Apandisit için ultrason

Apandisit ultrason tanısı, tanıda şüphelerin varlığında gerçekleştirilir. Yöntemin bilgi içeriğinin düşük olduğu - nezle apandisit formları ile - yüzde 30, yıkıcı formlarla - yüzde 80'e kadar olduğu belirtilmelidir.
Bu, normalde ekin ultrasonda görünmemesi gerçeğiyle açıklanır. Bununla birlikte, iltihaplanma sürecinde duvarları kalınlaşır ve bu da çalışma sırasında görünürlük yaratır. Bulaşıcı süreç ne kadar uzun olursa, ekteki yıkıcı değişiklikler o kadar belirgindir. Bu nedenle, ultrason tanı yöntemi, apendiküler sızıntılar, kronik apandisit için en değerlidir.

Ultrasonda basit iltihaplanma ile süreç, katmanlı duvarlara sahip bir tüp olarak görselleştirilir. Sensör karın duvarına sıkıştırıldığında, işlem küçülmez ve şeklini değiştirmez, bu da esnekliğini gösterir. Duvarlar kalınlaşır, bu da işlemin çapında norma göre bir artışa neden olur. İşlemin lümeninde, muayenede açıkça görülebilen bir iltihaplı sıvı mevcut olabilir. Kangrenli apandisit formları ile karakteristik katmanlama kaybolur.

Apendiksin yırtılması, patolojik sıvının karın boşluğuna çıkışına yol açar. Bu durumda, işlem ultrasonda görünür olmaktan çıkar. Bu durumda ana semptom, çoğunlukla sağ iliak fossada sıvı birikmesidir.

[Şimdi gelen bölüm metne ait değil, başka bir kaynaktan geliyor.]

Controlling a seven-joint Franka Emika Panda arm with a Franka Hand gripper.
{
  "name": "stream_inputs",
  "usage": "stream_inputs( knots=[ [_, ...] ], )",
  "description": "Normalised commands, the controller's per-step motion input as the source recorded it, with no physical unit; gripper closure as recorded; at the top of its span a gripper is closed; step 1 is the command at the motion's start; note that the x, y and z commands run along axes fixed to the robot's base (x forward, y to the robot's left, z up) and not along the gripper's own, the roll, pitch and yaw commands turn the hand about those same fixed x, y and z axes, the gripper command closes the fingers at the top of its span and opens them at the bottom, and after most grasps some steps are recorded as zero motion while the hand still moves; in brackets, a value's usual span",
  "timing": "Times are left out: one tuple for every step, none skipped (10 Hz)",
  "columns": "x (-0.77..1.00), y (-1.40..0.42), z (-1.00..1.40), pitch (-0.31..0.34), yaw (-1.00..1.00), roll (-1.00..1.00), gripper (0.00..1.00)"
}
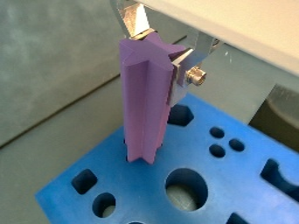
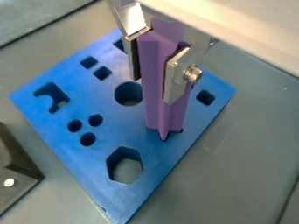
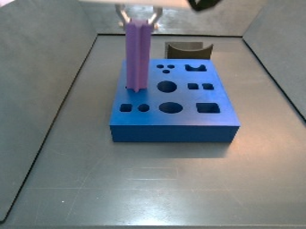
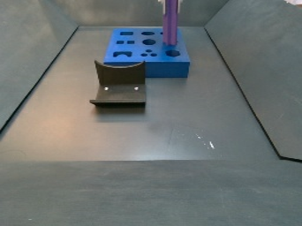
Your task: Insert the star object.
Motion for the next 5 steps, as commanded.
stream_inputs(
  knots=[
    [0.00, -0.29, -0.75, -0.190, -0.06, 0.19, 1.00],
    [0.00, -0.33, -0.71, -0.249, -0.05, 0.16, 1.00],
    [0.00, -0.17, -0.63, -0.220, 0.00, 0.05, 1.00],
    [-0.03, 0.00, -0.14, -0.120, 0.00, -0.05, 1.00],
    [0.00, 0.00, 0.00, 0.000, 0.00, 0.00, 1.00]
  ],
)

Akut apandisit eko belirtileri şunlardır:

  • ekin duvarının kalınlaşması;
  • apendiks ve ileoçekal bileşke infiltrasyonu;
  • işlem duvarının katmanlaşmasının kaybolması;
  • ek içinde sıvı birikmesi;
  • bağırsak halkaları arasında iliak fossada sıvı birikmesi;
  • ekin lümeninde gaz kabarcıklarının görünümü.

Kronik apandisit teşhisi

Apendiksin kronik inflamasyonunun teşhisi, benzer bir klinik tabloya sahip diğer hastalıkların dışlanmasına ve akut apandisit belirtileri öyküsünün varlığına dayanır.

Kronik apandisit teşhisi konulurken dışlanan başlıca hastalıklar şunlardır:

  • kronik pankreatit formu (pankreasın iltihabı);
  • kronik kolesistit formu (safra kesesi iltihabı);
  • kronik piyelonefrit formu (böbrek iltihabı);
  • genital organların iltihabı;
  • karın iyi huylu ve kötü huylu tümörleri.
Kronik apandisit şüphesi olan bir hastanın muayenesi sırasında, doktor, apendiksin dolaylı iltihaplanma belirtilerini ortaya çıkaran bir dizi çalışma ve test önerir.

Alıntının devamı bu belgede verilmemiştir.